What the task requires:
Reproduce, please, only the lines from the first line below to the line containing "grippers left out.", inclusive.

(Stored records)
= = = = = = =

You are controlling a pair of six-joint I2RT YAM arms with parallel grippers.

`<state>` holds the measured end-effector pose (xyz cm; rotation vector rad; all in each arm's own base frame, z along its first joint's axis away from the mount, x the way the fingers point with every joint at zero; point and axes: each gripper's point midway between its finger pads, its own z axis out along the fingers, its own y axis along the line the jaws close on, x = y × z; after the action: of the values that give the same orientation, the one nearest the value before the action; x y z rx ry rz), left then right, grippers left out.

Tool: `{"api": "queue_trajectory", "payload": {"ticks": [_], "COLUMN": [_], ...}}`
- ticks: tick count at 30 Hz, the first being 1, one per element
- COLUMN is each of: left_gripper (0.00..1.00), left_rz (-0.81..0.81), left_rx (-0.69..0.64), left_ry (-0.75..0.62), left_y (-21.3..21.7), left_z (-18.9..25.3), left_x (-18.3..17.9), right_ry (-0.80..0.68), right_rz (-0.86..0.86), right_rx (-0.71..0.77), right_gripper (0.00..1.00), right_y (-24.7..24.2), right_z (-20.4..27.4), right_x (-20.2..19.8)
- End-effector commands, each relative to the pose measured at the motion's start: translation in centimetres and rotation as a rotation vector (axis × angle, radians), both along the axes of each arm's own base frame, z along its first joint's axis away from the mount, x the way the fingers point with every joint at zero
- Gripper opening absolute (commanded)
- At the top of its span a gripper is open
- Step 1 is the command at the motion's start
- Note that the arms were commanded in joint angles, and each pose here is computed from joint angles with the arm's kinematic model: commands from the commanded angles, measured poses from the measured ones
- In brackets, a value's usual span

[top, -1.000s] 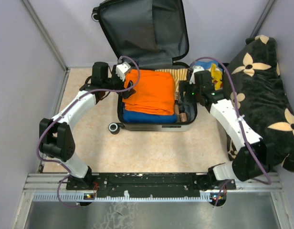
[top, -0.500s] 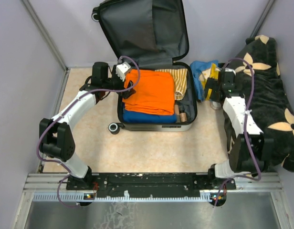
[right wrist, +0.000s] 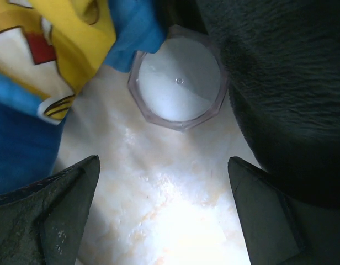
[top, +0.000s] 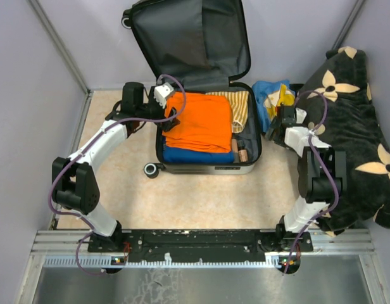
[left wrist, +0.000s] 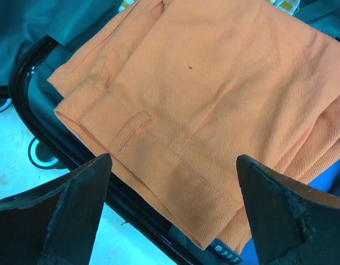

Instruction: Pack the luggage

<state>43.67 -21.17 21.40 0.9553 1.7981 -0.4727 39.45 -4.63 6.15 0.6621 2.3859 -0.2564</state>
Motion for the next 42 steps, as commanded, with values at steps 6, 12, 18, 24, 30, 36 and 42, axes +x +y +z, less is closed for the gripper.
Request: {"api": "queue_trajectory", "payload": {"ticks": [6,12,18,24,30,36,42], "left_gripper": [1.0,1.0,1.0,1.0,1.0,1.0,1.0], "left_rz": [-0.022,-0.031,-0.033,-0.037,-0.038,-0.046,-0.053], "left_rx": [0.009,0.011,0.012,0.014,0.02,0.019,0.023], "left_ry": [-0.031,-0.018,-0.01,-0.005,-0.015,-0.017,-0.02], "left_y": [0.0,-0.2,-0.4,-0.5,-0.4,-0.3,-0.3], "left_z": [1.6,1.2,1.0,0.7,1.0,1.0,1.0], "left_x": [0.3,0.7,1.0,1.1,1.0,0.6,0.1], "right_ry": [-0.095,-0.121,-0.145,-0.182,-0.178,-0.176,-0.19], "right_rz": [-0.228,-0.262,-0.242,-0.184,-0.143,-0.092,-0.033], "right_rx": [-0.019,-0.032,-0.025,-0.018,-0.004,0.038,0.103], "right_gripper": [0.99,0.99,0.98,0.9,0.69,0.51,0.49], "right_y": [-3.6,-5.6,-6.3,-5.9,-5.3,-3.9,-1.8], "right_z": [-1.1,-1.2,-1.4,-1.3,-0.6,0.7,3.0], "right_x": [3.0,4.4,5.8,7.3,6.8,4.3,0.8]}}
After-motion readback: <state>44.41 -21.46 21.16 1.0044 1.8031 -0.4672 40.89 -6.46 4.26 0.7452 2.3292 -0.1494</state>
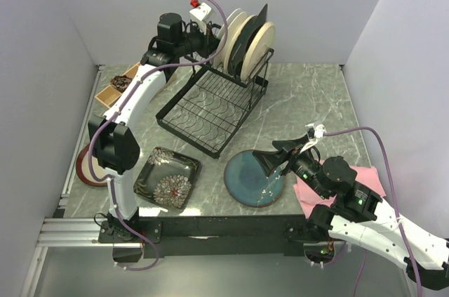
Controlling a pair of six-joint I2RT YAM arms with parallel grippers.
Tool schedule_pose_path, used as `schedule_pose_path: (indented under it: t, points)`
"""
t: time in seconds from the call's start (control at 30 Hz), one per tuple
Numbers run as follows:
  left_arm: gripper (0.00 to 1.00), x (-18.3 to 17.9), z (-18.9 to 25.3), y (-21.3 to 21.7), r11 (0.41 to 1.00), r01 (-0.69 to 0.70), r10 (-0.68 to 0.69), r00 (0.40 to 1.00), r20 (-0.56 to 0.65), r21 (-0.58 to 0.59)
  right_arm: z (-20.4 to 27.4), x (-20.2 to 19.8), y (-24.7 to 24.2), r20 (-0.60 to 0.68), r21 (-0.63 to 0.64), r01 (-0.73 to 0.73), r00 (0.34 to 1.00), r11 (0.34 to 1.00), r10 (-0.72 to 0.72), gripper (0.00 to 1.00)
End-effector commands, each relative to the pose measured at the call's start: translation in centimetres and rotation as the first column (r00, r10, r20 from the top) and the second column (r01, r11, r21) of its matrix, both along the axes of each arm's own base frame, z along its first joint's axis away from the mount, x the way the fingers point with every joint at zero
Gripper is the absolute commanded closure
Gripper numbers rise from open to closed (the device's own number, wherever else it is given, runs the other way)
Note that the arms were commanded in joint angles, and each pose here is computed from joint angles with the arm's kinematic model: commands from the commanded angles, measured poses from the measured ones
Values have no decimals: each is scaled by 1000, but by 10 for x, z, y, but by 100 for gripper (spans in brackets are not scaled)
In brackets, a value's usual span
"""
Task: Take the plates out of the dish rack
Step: Unload the plate from the dish rack.
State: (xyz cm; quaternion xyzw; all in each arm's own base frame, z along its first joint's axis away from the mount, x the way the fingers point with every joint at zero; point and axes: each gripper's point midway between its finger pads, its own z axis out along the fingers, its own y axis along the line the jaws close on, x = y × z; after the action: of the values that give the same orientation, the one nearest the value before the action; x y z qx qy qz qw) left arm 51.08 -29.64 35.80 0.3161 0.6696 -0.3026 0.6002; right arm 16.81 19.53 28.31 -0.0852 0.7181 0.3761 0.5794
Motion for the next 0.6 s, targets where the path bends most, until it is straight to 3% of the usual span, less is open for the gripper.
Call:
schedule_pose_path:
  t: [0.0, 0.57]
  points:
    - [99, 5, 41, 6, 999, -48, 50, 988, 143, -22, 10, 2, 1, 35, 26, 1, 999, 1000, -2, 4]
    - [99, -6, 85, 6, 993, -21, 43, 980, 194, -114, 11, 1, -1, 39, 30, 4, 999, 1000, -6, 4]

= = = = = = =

Task answer:
You are controlling a pair of six-joint I2RT YAM arms with parallel grippers.

`<state>` holds the measured end-effector pose (xyz cm; rotation vector rad; all in each arm's own base frame, z along its first joint's axis away from the mount, x the way the fingers point with every joint at zero; point and axes: each gripper's point midway between its finger pads, its own z axis out along the fingers, its own y axis along the line the jaws close on, x = y × z; after the action: of the values that give the same orientation, the one nearest the value before the action; x y z rx ry rz), left then right, grippers left out.

There is no additional output for this exercise.